▶ EXERCISE PROMPT
Reproduce every record exactly as given.

▶ RAW DATA
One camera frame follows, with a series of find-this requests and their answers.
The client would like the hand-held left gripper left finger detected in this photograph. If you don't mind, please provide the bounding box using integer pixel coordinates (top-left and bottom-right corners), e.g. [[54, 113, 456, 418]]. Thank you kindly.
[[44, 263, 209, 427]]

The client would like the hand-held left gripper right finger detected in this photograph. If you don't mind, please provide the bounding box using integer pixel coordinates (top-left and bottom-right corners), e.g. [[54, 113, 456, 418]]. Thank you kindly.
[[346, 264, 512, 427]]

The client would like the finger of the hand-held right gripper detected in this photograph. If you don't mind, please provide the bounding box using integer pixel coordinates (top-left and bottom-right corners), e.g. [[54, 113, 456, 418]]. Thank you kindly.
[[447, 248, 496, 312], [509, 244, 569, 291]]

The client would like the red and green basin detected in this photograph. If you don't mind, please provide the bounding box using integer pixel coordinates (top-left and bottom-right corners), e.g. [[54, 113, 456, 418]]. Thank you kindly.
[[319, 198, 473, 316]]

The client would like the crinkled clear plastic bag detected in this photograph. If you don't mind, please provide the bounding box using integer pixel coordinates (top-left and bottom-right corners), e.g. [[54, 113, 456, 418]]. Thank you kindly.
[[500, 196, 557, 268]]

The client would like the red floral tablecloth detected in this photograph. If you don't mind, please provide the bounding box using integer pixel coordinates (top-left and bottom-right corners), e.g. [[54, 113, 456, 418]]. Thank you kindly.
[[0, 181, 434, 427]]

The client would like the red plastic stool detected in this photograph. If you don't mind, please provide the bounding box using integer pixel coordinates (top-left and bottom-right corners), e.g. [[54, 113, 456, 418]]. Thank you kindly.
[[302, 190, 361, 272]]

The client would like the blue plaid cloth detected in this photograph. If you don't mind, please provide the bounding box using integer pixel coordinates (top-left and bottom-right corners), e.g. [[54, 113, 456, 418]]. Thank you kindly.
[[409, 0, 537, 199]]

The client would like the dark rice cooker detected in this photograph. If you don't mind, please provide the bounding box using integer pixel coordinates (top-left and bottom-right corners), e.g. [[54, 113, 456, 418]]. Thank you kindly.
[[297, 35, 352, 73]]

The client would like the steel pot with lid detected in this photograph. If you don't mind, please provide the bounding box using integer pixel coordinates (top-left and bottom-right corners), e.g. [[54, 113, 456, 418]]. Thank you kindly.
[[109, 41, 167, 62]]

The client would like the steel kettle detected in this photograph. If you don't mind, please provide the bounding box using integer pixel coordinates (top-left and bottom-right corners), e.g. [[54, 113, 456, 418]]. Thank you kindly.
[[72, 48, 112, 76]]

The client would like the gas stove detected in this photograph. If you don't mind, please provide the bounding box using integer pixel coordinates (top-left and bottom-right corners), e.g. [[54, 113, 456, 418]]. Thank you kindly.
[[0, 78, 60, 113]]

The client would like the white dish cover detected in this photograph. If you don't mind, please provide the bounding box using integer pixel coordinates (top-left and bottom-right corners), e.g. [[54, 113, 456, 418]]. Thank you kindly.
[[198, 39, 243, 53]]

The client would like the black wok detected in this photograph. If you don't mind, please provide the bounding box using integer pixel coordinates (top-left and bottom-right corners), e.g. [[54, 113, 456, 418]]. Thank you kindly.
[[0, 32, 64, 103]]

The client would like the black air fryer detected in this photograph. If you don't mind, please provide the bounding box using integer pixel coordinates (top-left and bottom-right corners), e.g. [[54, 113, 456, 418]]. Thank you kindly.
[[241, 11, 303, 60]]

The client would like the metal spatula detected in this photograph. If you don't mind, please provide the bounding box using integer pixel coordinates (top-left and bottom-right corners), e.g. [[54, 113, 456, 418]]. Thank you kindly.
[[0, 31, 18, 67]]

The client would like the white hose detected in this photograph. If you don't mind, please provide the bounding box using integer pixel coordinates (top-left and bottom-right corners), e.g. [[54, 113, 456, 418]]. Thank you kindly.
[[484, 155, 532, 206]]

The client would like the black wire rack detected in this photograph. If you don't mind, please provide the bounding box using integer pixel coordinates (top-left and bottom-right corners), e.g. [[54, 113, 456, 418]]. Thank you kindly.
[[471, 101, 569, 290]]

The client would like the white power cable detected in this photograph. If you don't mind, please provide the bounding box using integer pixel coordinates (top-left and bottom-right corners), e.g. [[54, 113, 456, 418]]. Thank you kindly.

▶ EXERCISE RESPONSE
One camera frame follows, with a series of find-this requests and their answers.
The client would like the hand-held left gripper left finger detected in this photograph. If you don't mind, please provide the bounding box using integer pixel coordinates (top-left and bottom-right corners), e.g. [[54, 113, 456, 418]]. Thank you kindly.
[[44, 263, 209, 427]]

The client would like the hand-held left gripper right finger detected in this photograph. If you don't mind, please provide the bounding box using integer pixel coordinates (top-left and bottom-right corners), e.g. [[54, 113, 456, 418]]. Thank you kindly.
[[346, 264, 512, 427]]

The client would like the finger of the hand-held right gripper detected in this photograph. If you don't mind, please provide the bounding box using integer pixel coordinates (top-left and bottom-right corners), e.g. [[54, 113, 456, 418]]. Thank you kindly.
[[447, 248, 496, 312], [509, 244, 569, 291]]

The client would like the red and green basin detected in this photograph. If you don't mind, please provide the bounding box using integer pixel coordinates (top-left and bottom-right corners), e.g. [[54, 113, 456, 418]]. Thank you kindly.
[[319, 198, 473, 316]]

The client would like the crinkled clear plastic bag detected in this photograph. If you don't mind, please provide the bounding box using integer pixel coordinates (top-left and bottom-right corners), e.g. [[54, 113, 456, 418]]. Thank you kindly.
[[500, 196, 557, 268]]

The client would like the red floral tablecloth detected in this photograph. If you don't mind, please provide the bounding box using integer pixel coordinates (top-left and bottom-right corners), e.g. [[54, 113, 456, 418]]. Thank you kindly.
[[0, 181, 434, 427]]

The client would like the red plastic stool detected in this photograph. If you don't mind, please provide the bounding box using integer pixel coordinates (top-left and bottom-right corners), e.g. [[54, 113, 456, 418]]. Thank you kindly.
[[302, 190, 361, 272]]

The client would like the blue plaid cloth detected in this photograph. If you don't mind, please provide the bounding box using integer pixel coordinates (top-left and bottom-right corners), e.g. [[54, 113, 456, 418]]. Thank you kindly.
[[409, 0, 537, 199]]

The client would like the dark rice cooker detected in this photograph. If you don't mind, please provide the bounding box using integer pixel coordinates (top-left and bottom-right corners), e.g. [[54, 113, 456, 418]]. Thank you kindly.
[[297, 35, 352, 73]]

The client would like the steel pot with lid detected in this photograph. If you don't mind, please provide the bounding box using integer pixel coordinates (top-left and bottom-right corners), e.g. [[54, 113, 456, 418]]. Thank you kindly.
[[109, 41, 167, 62]]

The client would like the steel kettle detected in this photograph. If you don't mind, please provide the bounding box using integer pixel coordinates (top-left and bottom-right corners), e.g. [[54, 113, 456, 418]]. Thank you kindly.
[[72, 48, 112, 76]]

The client would like the gas stove detected in this photograph. If you don't mind, please provide the bounding box using integer pixel coordinates (top-left and bottom-right corners), e.g. [[54, 113, 456, 418]]. Thank you kindly.
[[0, 78, 60, 113]]

The client would like the white dish cover detected in this photograph. If you don't mind, please provide the bounding box using integer pixel coordinates (top-left and bottom-right corners), e.g. [[54, 113, 456, 418]]. Thank you kindly.
[[198, 39, 243, 53]]

The client would like the black wok detected in this photograph. If you don't mind, please provide the bounding box using integer pixel coordinates (top-left and bottom-right corners), e.g. [[54, 113, 456, 418]]. Thank you kindly.
[[0, 32, 64, 103]]

The client would like the black air fryer detected in this photograph. If you don't mind, please provide the bounding box using integer pixel coordinates (top-left and bottom-right corners), e.g. [[54, 113, 456, 418]]. Thank you kindly.
[[241, 11, 303, 60]]

The client would like the metal spatula detected in this photograph. If you don't mind, please provide the bounding box using integer pixel coordinates (top-left and bottom-right corners), e.g. [[54, 113, 456, 418]]. Thank you kindly.
[[0, 31, 18, 67]]

The client would like the white hose detected in this photograph. If you don't mind, please provide the bounding box using integer pixel coordinates (top-left and bottom-right corners), e.g. [[54, 113, 456, 418]]. Thank you kindly.
[[484, 155, 532, 206]]

The client would like the black wire rack detected in this photograph. If you don't mind, please provide the bounding box using integer pixel coordinates (top-left and bottom-right corners), e.g. [[54, 113, 456, 418]]. Thank you kindly.
[[471, 101, 569, 290]]

The client would like the white power cable detected in this photograph. If you don't mind, please provide the bounding box using integer pixel coordinates (top-left and bottom-right corners), e.g. [[54, 113, 456, 418]]. Thank you kindly.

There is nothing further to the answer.